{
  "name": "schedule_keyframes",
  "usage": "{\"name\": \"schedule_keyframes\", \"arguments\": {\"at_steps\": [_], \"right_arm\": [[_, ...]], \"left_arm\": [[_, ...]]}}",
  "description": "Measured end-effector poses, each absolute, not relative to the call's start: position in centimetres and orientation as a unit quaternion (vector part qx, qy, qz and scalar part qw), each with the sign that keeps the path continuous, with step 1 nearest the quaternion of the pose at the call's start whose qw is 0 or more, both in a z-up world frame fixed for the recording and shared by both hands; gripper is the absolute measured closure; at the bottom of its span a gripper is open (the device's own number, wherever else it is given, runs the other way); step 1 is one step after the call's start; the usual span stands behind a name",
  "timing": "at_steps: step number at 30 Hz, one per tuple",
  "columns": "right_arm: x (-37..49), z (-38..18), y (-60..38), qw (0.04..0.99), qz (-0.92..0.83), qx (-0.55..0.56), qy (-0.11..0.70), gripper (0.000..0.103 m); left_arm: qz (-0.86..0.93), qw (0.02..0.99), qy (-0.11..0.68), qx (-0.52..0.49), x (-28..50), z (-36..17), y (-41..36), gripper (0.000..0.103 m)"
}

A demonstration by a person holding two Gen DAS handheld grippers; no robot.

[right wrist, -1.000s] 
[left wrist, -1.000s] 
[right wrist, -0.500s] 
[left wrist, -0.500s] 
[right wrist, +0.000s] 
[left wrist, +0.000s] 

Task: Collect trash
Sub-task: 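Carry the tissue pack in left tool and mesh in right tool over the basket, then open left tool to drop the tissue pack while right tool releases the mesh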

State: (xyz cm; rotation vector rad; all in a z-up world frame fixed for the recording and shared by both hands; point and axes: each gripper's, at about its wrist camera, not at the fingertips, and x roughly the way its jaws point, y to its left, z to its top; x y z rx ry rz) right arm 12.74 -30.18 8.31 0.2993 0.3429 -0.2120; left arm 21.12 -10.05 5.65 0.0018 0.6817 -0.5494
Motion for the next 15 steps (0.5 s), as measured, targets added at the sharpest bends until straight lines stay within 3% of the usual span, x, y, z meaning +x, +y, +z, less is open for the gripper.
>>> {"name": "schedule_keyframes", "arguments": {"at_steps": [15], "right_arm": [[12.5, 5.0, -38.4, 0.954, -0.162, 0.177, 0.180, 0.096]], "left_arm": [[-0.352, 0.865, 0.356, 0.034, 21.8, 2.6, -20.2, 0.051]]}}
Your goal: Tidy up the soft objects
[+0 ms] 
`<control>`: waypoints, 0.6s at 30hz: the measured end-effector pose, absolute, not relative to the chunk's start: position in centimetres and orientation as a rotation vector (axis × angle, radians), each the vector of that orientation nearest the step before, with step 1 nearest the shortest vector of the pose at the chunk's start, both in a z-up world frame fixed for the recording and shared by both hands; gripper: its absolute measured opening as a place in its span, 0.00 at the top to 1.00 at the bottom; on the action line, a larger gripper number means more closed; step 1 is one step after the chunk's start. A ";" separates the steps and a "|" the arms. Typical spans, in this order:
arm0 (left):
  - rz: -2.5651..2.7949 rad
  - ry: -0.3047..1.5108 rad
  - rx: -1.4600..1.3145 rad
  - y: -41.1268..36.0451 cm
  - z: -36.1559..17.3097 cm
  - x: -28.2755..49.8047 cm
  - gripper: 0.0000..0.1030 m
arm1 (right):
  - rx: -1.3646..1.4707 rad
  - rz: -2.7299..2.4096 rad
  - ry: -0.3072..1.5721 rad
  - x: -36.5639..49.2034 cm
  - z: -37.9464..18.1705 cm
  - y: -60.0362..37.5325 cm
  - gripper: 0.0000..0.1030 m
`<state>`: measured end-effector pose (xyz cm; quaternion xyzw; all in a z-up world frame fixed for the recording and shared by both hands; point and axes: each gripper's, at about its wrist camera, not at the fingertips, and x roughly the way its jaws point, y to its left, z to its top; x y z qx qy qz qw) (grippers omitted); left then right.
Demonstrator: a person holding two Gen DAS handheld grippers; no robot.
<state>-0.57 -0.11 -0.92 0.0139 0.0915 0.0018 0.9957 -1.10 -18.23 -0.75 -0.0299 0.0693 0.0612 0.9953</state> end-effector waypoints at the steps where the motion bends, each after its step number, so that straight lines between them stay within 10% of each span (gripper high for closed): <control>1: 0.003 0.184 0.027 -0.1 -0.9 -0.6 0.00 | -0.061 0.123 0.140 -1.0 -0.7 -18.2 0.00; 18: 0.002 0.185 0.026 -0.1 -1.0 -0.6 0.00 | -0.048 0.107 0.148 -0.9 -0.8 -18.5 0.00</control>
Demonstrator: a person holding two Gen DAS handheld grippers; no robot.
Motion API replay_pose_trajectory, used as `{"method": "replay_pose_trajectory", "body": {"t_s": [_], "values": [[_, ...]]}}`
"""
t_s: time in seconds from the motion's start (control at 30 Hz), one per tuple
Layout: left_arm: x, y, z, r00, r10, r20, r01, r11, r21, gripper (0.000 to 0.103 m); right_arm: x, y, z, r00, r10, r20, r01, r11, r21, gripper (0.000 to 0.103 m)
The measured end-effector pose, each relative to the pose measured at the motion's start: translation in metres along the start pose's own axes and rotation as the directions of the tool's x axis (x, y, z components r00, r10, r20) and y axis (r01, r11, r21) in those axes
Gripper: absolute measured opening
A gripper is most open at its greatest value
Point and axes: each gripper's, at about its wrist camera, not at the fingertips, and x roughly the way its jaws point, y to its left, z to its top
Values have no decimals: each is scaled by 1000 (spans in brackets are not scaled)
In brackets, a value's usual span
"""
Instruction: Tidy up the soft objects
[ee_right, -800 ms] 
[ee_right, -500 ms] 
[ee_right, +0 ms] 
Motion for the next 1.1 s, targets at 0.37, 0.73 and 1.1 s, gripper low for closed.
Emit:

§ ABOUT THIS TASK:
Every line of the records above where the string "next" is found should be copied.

§ ANSWER SPACE:
Motion for the next 15 steps (0.5 s), as measured, targets added at the sharpest bends until straight lines stay within 3% of the usual span, x, y, z meaning +x, +y, +z, less is open for the gripper.
Motion for the next 1.1 s, targets at 0.37, 0.73 and 1.1 s, gripper low for closed.

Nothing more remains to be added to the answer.